OctoML is a machine learning acceleration platform. It is a Seattle-based startup. Their goal is to optimize businesses and deploy machine learning models. They have raised $85 million in a Series C investment, headed by Tiger Global Management. This round included previous investors. Additionally, Madrona Venture Group and Amplify Partners joined them. They brought up the company’s total funding to $132 million. It includes a $28 million Series B round disclosed earlier this year.
OctoML : The Founders
The founding team includes Luis Ceze, Tianqi Chen, Jason Knight, Jared Roesch, and Thierry Moreau. They co-founded the company. They established the Apache TVM open-source machine learning compiler framework. Amazon, Microsoft, and Facebook are among the companies that use TVM. TVM’s ability to automatically optimize machine learning models. Moreover, it runs them on any hardware that is included in OctoML.
Hardware Partners for Machine Learning Platform
Ceze has signed up several hardware partners. These include Qualcomm, AMD, and Arm, since raising its Series A financing. Besides, the company has collaborated with Microsoft on a project. It involves large-scale video content moderation deployment. After using its service, the startup claims that its subscribers. These include several Global 100 companies like Toyota. Furthermore, Toyota reports a 2 to 10 times improvement in their ML model performance.
The company had just started onboarding some early adopters to its SaaS platform. When it raised its Series B earlier this year. That service hasn’t yet achieved wide availability. Still, OctoML is now working with a more significant number of customers. Mainly, they are focusing on helping them succeed on its platform.

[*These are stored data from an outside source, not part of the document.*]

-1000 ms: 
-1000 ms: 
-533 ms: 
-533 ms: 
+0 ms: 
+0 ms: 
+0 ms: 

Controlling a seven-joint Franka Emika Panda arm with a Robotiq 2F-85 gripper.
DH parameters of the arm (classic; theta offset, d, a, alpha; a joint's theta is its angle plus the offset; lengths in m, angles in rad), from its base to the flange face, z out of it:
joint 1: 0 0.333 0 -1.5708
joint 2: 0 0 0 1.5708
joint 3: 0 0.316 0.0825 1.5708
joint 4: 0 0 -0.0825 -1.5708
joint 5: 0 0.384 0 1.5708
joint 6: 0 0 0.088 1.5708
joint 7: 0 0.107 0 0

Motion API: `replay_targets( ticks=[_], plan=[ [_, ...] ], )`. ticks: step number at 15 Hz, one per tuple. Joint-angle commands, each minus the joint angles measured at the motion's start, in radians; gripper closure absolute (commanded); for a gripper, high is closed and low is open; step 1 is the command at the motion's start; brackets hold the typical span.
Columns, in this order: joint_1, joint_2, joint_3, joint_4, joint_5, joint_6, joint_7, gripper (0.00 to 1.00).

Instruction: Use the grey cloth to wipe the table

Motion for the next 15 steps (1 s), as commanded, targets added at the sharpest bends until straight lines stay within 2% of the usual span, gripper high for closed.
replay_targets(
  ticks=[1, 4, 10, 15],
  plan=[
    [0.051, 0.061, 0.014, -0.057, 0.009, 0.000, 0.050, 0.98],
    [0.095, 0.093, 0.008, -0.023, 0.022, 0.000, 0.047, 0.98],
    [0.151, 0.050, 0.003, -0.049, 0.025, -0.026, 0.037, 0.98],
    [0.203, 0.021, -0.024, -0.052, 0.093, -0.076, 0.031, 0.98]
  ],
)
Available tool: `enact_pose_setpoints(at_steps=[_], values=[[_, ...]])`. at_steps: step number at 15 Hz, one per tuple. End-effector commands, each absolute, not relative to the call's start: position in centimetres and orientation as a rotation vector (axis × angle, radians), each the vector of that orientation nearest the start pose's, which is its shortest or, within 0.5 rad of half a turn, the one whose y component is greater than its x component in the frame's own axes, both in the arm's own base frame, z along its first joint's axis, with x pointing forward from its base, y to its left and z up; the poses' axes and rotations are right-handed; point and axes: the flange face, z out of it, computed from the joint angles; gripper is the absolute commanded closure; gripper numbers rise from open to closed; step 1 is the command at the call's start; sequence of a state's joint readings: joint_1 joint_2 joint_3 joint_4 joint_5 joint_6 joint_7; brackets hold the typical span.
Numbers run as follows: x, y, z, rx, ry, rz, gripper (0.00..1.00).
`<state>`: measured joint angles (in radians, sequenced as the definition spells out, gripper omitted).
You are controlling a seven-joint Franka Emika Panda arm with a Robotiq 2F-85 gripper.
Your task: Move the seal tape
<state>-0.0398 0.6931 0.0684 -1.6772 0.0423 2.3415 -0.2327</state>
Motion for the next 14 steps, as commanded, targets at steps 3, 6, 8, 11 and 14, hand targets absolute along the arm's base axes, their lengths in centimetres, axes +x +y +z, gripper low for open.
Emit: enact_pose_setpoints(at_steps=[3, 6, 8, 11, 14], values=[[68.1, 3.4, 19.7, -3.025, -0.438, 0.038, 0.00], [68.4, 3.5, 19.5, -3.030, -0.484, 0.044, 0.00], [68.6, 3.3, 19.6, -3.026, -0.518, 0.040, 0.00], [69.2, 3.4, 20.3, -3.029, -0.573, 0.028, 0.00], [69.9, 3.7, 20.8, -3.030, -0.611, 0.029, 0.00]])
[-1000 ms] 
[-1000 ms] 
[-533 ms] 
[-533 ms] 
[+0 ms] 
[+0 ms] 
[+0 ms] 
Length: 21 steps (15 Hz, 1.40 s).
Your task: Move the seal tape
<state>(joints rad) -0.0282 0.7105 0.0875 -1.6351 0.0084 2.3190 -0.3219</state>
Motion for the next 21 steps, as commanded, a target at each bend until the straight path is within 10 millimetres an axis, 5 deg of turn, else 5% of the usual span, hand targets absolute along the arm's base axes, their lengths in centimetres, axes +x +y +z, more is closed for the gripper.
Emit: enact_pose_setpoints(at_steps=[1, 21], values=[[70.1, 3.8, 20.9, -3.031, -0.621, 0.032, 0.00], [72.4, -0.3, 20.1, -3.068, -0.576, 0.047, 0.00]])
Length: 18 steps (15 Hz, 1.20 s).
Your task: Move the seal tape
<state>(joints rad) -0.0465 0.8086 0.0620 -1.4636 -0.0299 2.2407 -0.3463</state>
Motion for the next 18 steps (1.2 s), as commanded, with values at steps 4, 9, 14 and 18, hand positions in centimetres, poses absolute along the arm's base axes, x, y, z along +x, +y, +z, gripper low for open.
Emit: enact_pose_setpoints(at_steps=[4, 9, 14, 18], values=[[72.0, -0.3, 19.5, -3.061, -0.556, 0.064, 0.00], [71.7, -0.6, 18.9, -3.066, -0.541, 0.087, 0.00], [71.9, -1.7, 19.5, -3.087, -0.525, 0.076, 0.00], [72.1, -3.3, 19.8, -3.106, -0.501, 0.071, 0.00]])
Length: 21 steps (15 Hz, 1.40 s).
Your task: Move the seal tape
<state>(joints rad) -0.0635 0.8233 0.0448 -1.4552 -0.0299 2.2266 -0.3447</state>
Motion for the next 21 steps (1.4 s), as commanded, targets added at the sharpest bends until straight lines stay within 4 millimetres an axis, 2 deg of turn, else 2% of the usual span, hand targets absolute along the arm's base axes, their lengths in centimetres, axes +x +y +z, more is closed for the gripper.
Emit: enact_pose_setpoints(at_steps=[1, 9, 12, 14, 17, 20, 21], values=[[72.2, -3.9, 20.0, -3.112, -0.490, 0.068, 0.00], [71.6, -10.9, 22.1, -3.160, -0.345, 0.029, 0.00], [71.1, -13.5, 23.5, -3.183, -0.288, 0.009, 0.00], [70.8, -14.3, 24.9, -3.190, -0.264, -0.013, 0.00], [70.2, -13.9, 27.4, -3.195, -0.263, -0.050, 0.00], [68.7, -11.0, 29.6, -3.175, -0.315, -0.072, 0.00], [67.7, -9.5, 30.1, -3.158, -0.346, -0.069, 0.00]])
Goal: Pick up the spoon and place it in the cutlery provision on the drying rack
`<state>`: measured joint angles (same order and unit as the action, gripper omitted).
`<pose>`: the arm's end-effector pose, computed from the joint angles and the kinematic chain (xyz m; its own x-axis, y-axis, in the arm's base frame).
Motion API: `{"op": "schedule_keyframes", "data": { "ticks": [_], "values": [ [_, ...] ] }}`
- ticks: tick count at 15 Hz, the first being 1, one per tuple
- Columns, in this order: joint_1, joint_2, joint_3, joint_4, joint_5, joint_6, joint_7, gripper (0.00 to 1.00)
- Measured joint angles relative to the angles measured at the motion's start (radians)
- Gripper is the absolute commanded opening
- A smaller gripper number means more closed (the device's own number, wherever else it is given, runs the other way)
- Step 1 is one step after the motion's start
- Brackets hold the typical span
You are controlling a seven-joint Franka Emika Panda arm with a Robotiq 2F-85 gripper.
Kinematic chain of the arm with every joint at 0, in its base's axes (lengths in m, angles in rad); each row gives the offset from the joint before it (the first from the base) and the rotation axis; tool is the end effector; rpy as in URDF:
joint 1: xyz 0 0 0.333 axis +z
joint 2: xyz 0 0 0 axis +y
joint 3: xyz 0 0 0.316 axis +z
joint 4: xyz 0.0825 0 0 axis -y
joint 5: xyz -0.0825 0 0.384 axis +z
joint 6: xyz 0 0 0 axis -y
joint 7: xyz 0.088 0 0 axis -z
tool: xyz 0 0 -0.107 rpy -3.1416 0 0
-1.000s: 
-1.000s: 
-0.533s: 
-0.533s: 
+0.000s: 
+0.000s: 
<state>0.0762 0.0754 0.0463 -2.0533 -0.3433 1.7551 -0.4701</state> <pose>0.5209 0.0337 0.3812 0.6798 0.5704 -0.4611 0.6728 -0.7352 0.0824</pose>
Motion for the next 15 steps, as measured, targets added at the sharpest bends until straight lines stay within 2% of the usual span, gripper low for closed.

Strategies and Opportunites for OctoML
As models become more complex, installing them on the cloud becomes more expensive. According to Ceze, a system that can optimize these models immediately saves money for clients. It’s not just a cost issue. it’s also a sustainability issue. It has an impact at scale if you create something twice as fast on the same hardware while using half the energy.
Large cloud providers are increasingly hitting capacity restrictions for installing high-end GPUs. So, transferring their models to a different GPU or even a CPU is an advantage.
Ceze stated that the company didn’t need to raise more funds. However, management chose to be opportunistic even though the runway was still healthy. They focused on their hardware enablement, SaaS business acceleration, and cloud enablement prospects.
The new money will be used to snowball. Moreover, this growth is in various engineering and sales areas. And, they are capitalizing on this opportunity as it adds new clients. OctoML also intends to expand its ecosystem of partners.
Future Approach and Forecasting of Machine Learning by OctoML
OctoML is causing a significant shift in how companies construct next-generation AI models. Moreover, they are aiming for applications. OctoML is providing a consistent deployment lifecycle for customers. Moreover, it is available all over the ML hardware suppliers of ML. They rely on the basic fact of growth. And that is making machine learning development more cost-effective and accessible to developers.